Task = The answer must consist of every line in the data that contains "small".

Items from a data source =
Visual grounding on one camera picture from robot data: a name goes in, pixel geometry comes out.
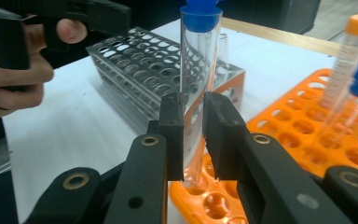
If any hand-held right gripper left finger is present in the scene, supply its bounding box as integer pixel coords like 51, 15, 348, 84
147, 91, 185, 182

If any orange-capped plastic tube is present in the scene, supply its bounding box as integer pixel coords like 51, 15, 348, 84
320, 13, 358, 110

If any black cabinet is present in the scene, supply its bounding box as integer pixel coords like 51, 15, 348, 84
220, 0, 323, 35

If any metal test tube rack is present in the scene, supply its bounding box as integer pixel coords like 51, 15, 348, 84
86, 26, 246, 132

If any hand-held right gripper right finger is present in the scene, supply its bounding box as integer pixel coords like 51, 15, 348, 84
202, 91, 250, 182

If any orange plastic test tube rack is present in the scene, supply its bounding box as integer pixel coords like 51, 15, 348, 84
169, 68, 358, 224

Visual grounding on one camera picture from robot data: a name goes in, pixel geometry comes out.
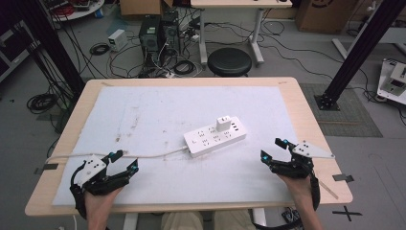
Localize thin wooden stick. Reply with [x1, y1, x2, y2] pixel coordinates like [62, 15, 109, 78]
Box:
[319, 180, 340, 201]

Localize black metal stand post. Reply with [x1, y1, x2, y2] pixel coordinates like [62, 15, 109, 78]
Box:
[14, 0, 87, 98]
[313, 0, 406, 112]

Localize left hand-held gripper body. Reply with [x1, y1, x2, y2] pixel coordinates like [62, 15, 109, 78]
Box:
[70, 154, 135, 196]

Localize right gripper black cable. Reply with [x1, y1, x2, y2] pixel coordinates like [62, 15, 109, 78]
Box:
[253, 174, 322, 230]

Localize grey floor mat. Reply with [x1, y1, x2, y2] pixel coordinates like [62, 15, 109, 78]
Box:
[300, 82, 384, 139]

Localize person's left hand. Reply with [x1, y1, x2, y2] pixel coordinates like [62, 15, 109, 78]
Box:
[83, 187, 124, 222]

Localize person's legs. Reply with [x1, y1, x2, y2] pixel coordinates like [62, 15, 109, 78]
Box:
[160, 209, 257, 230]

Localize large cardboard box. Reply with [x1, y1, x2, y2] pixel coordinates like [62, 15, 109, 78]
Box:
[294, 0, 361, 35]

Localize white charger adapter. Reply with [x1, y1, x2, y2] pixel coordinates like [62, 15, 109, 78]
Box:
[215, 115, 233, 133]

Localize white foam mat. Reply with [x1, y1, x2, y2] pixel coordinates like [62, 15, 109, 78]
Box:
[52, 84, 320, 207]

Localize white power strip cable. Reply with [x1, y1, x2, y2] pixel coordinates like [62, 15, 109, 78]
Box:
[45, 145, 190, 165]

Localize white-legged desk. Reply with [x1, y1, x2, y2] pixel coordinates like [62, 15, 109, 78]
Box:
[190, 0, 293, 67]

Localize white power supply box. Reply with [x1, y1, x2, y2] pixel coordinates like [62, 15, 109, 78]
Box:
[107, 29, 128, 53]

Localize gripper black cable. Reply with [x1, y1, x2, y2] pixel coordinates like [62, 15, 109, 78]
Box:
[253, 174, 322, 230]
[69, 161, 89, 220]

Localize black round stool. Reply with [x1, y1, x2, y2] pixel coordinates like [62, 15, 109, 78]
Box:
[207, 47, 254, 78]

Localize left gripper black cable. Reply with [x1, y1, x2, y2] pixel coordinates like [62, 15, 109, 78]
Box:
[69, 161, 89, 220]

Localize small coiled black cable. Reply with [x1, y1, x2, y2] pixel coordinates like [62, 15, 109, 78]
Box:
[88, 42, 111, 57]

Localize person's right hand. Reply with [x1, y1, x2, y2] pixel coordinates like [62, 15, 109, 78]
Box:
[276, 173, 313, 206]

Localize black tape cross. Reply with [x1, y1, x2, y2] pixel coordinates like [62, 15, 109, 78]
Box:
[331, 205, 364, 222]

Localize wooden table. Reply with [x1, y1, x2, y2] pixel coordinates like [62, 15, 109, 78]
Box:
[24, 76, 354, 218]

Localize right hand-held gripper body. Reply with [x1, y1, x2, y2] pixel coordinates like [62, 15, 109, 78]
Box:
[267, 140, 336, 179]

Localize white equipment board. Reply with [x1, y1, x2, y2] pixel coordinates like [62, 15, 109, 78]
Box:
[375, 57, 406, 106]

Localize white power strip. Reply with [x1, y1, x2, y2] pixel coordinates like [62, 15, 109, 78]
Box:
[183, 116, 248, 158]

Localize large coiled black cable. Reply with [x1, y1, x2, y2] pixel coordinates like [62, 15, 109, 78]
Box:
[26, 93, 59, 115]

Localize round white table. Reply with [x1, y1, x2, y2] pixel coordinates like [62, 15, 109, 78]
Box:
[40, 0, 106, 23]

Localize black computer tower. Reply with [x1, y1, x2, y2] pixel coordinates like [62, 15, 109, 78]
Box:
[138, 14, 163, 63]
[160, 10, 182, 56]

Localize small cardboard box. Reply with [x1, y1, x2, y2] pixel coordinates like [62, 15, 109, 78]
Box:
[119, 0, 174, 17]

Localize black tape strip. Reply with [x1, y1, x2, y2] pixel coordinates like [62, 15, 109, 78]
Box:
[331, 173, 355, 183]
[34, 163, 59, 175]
--
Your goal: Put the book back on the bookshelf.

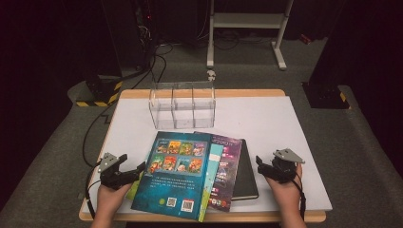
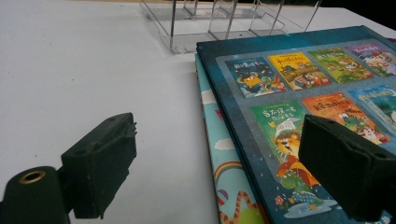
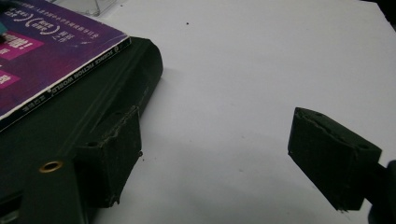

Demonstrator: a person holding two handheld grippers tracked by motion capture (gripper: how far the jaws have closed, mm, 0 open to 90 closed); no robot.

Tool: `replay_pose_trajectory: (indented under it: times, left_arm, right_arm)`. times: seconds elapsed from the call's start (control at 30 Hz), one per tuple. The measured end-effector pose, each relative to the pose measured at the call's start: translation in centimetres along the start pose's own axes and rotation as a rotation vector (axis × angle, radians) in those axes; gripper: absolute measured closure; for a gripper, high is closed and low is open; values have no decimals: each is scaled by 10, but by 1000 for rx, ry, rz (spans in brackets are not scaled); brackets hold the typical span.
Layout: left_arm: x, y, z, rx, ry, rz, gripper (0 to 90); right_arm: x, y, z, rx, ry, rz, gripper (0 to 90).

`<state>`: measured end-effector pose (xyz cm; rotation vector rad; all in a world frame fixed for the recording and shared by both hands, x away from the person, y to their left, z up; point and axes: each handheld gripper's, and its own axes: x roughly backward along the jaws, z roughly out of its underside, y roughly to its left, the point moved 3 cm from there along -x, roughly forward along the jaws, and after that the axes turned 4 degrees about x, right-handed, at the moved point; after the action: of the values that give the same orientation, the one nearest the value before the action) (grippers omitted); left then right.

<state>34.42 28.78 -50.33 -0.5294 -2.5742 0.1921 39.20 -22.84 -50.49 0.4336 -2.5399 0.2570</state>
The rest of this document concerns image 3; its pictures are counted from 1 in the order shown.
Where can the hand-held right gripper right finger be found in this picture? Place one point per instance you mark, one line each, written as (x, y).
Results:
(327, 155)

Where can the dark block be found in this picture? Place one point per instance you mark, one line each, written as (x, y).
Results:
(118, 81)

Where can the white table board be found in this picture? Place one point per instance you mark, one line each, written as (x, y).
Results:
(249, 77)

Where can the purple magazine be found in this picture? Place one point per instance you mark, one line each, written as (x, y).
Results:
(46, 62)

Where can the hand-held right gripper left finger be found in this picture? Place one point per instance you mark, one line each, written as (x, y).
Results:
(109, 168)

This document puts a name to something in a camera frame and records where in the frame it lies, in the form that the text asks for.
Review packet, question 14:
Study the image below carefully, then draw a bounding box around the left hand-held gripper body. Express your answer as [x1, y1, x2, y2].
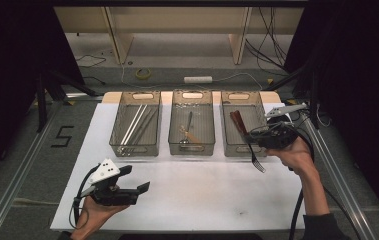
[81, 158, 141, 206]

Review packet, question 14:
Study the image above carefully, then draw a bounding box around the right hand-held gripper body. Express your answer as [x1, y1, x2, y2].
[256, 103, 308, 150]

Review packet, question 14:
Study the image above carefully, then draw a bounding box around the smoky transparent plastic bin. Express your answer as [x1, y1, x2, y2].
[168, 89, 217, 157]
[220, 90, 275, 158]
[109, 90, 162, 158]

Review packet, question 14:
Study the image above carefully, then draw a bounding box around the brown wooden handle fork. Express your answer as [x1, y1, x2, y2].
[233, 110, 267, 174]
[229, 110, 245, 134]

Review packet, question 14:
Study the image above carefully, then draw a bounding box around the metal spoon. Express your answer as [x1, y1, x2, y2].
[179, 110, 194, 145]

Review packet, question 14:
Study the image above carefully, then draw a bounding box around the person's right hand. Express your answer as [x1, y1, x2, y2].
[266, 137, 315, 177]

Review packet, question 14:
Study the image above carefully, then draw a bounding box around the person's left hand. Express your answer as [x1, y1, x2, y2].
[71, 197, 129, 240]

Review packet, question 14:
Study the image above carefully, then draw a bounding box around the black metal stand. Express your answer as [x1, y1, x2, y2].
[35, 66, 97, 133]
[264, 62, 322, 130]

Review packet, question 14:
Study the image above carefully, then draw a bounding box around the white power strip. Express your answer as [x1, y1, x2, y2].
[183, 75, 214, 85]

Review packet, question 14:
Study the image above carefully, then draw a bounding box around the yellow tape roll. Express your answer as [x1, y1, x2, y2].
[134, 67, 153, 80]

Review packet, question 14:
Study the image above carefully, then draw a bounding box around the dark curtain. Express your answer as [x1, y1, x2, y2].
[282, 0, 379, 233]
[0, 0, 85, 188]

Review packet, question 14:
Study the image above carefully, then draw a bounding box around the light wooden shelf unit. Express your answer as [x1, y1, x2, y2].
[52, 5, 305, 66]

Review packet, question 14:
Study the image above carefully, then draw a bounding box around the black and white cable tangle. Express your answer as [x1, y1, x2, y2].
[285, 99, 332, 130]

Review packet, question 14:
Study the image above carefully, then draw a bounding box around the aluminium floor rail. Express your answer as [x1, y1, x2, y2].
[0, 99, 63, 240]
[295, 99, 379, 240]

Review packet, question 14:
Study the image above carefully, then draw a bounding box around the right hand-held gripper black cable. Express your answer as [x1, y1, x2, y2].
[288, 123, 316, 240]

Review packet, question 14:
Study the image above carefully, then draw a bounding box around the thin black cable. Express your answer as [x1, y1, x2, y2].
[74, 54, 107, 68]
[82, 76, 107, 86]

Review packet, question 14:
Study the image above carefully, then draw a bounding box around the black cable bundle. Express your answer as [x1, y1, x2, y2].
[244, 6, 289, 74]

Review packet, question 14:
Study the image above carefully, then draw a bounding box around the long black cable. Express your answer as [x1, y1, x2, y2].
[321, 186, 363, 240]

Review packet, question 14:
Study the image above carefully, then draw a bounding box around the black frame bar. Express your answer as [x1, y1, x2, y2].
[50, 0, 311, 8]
---
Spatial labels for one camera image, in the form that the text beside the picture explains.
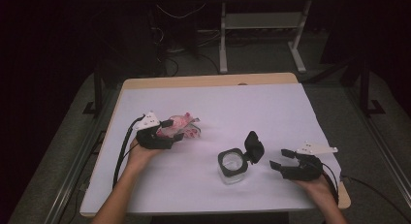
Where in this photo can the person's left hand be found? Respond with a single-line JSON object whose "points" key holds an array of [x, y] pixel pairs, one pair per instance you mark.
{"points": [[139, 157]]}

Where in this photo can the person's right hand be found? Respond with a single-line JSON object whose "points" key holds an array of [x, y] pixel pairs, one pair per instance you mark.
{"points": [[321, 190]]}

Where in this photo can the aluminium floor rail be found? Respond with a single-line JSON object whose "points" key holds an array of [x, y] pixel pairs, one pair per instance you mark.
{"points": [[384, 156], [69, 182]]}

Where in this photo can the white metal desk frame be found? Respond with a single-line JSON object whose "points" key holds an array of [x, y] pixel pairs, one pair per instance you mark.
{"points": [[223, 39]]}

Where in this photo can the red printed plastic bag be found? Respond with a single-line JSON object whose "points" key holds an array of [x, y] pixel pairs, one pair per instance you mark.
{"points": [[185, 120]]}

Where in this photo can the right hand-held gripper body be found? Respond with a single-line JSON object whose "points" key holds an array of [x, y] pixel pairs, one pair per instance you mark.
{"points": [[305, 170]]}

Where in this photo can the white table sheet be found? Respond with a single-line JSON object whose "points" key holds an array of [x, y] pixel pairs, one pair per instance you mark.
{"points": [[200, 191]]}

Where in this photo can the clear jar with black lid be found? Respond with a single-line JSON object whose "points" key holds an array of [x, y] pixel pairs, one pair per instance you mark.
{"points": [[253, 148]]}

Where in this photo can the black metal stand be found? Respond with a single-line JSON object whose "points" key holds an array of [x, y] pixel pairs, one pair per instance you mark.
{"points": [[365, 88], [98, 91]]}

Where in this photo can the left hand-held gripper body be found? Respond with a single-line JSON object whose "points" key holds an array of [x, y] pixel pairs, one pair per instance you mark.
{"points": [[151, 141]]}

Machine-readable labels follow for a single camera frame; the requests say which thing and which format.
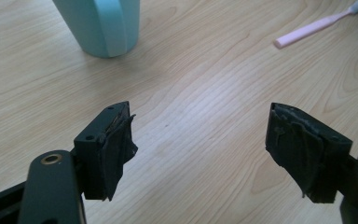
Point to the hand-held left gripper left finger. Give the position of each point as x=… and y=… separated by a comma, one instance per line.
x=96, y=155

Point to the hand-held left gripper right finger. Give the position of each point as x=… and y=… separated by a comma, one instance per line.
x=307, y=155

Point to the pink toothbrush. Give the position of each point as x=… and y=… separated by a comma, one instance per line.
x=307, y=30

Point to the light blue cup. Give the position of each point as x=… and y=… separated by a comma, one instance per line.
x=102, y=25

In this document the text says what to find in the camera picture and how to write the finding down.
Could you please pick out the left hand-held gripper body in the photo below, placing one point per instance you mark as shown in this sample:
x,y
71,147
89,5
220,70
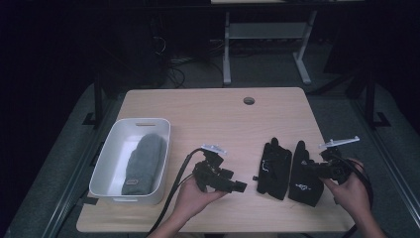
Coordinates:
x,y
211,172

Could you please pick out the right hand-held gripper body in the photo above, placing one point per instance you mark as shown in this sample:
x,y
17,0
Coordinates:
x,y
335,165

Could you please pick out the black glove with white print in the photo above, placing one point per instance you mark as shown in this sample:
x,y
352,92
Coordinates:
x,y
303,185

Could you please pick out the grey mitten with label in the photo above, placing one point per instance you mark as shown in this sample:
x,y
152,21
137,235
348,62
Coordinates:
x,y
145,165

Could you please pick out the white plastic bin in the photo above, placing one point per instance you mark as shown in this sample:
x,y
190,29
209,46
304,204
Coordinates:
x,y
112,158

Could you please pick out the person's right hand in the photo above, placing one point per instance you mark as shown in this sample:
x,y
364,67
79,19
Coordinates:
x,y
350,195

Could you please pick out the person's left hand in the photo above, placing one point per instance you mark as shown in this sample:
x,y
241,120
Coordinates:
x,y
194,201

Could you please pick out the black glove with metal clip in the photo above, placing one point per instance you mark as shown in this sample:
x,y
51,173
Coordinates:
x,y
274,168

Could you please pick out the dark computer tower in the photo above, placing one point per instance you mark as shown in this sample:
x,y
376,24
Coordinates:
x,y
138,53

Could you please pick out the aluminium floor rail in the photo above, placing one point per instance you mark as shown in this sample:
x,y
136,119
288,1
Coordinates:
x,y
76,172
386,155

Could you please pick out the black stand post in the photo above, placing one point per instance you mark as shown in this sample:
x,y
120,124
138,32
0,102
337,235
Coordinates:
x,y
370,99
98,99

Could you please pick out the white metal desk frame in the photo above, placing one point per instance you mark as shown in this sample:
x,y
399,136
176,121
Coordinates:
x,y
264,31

Written solution =
Localize small coiled black cable. Reply with [x1, y1, x2, y2] pixel coordinates like [62, 15, 109, 78]
Localize small cardboard box. Reply with [x1, y1, x2, y2] pixel coordinates like [62, 15, 109, 78]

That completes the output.